Directions
Where the word "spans" occurs in a line of the data, return the whole line.

Source data
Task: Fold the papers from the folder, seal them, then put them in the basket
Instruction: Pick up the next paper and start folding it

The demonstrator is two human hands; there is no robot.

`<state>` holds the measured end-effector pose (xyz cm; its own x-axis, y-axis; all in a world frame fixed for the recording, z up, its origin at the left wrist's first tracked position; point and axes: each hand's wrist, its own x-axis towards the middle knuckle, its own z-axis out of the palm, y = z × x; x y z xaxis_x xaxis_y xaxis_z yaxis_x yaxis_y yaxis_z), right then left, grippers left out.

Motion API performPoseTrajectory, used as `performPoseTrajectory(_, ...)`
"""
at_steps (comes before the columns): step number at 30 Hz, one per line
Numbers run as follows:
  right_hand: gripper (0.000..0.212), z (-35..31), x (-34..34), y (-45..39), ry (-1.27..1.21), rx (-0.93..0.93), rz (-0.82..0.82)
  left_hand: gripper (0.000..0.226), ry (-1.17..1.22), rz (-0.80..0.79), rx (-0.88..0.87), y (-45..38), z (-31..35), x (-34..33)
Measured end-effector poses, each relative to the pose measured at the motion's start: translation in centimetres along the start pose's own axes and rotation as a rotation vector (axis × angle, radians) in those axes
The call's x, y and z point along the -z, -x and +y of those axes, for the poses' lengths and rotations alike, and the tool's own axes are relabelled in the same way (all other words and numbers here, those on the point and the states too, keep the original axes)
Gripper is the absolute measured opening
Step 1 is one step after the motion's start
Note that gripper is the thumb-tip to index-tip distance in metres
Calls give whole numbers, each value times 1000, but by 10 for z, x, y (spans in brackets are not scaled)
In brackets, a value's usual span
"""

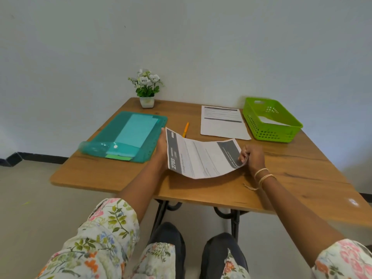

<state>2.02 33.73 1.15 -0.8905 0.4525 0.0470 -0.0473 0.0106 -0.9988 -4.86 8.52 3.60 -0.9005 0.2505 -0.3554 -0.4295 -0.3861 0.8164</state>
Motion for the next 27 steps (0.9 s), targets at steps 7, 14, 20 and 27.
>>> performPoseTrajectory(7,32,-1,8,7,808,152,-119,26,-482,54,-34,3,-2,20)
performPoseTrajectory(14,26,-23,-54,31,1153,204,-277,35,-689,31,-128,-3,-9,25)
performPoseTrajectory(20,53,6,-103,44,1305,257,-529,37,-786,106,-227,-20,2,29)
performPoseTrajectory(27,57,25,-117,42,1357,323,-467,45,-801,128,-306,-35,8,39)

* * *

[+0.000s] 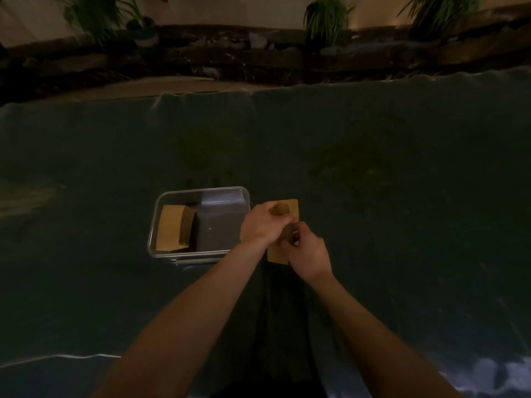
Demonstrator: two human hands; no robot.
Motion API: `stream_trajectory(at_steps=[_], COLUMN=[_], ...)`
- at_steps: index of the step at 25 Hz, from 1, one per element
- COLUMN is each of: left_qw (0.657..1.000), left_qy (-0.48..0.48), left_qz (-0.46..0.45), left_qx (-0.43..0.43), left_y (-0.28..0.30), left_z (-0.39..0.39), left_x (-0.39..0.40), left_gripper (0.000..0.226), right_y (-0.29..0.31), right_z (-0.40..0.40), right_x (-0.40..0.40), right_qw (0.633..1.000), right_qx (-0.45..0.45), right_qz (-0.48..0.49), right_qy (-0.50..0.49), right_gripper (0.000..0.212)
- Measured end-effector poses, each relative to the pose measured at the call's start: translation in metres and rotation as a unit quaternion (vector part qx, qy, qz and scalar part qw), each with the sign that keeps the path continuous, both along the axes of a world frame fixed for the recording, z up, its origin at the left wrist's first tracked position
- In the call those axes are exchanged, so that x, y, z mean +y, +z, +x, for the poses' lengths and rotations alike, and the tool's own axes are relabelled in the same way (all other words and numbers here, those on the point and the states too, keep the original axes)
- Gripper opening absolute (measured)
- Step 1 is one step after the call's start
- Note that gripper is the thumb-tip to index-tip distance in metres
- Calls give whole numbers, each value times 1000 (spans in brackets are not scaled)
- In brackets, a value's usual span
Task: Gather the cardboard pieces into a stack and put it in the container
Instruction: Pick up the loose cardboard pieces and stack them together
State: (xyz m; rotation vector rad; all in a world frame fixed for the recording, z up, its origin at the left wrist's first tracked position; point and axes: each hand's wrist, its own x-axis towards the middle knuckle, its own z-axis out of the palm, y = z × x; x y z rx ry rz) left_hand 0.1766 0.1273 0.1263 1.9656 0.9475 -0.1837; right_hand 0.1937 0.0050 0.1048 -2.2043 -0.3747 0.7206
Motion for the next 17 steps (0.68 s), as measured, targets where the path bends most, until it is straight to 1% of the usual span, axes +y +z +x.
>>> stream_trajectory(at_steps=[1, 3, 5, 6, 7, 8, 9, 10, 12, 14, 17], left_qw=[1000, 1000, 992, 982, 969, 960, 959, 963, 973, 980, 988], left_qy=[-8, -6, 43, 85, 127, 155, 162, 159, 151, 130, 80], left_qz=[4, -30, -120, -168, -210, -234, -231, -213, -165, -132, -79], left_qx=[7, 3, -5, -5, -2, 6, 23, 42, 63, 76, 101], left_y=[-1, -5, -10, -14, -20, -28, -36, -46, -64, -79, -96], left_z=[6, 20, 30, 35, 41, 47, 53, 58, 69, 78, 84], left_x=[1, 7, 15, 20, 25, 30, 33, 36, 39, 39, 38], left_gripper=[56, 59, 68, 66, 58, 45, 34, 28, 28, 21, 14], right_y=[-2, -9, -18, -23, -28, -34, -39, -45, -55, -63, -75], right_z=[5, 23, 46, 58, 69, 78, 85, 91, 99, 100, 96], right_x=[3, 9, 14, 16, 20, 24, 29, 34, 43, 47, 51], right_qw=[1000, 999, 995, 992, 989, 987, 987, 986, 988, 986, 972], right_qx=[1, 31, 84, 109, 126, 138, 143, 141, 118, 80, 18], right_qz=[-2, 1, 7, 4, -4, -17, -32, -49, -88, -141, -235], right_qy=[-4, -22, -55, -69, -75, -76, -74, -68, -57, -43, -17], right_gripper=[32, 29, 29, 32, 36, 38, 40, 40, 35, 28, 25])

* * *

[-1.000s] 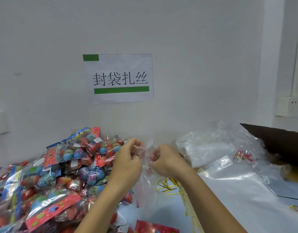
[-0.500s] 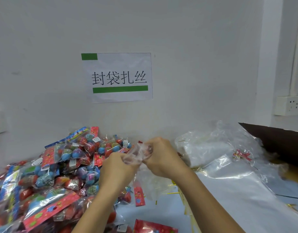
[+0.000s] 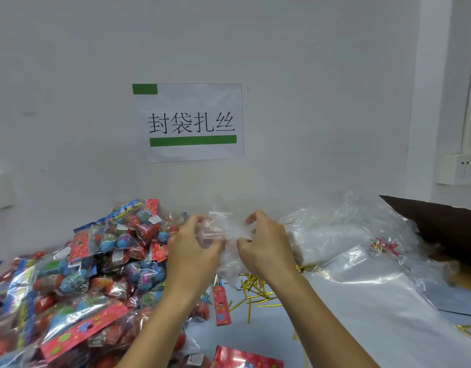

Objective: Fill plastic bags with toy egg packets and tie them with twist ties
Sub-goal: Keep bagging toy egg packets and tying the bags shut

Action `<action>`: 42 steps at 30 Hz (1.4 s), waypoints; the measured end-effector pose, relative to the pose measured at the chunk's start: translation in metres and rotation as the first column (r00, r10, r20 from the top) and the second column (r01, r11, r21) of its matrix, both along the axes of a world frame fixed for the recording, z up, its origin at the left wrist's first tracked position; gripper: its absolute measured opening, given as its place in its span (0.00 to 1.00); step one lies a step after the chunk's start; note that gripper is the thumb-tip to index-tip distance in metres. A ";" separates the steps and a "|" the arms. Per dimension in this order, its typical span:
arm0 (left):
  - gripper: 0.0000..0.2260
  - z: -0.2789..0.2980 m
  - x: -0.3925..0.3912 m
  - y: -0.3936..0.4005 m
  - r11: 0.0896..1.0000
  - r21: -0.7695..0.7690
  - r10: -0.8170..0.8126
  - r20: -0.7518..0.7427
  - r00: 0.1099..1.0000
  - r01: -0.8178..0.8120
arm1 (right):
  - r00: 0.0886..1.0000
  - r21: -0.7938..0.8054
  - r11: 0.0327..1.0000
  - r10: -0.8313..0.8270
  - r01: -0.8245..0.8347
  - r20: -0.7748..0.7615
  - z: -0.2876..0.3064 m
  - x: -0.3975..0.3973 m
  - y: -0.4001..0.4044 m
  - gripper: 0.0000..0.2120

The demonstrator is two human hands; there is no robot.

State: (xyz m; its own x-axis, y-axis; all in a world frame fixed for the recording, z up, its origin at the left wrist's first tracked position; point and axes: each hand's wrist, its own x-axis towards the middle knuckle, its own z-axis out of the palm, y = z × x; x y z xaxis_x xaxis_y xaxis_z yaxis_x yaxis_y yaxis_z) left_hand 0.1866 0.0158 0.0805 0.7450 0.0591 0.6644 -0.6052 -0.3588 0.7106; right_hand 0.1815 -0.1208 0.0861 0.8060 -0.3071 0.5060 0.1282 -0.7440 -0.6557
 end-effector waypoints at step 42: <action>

Task response
Calls give whole numbers, each value times 1000, but by 10 for z, x, y (spans in brackets are not scaled)
- Calls give whole numbers, each value times 1000 (spans in brackets are not scaled)

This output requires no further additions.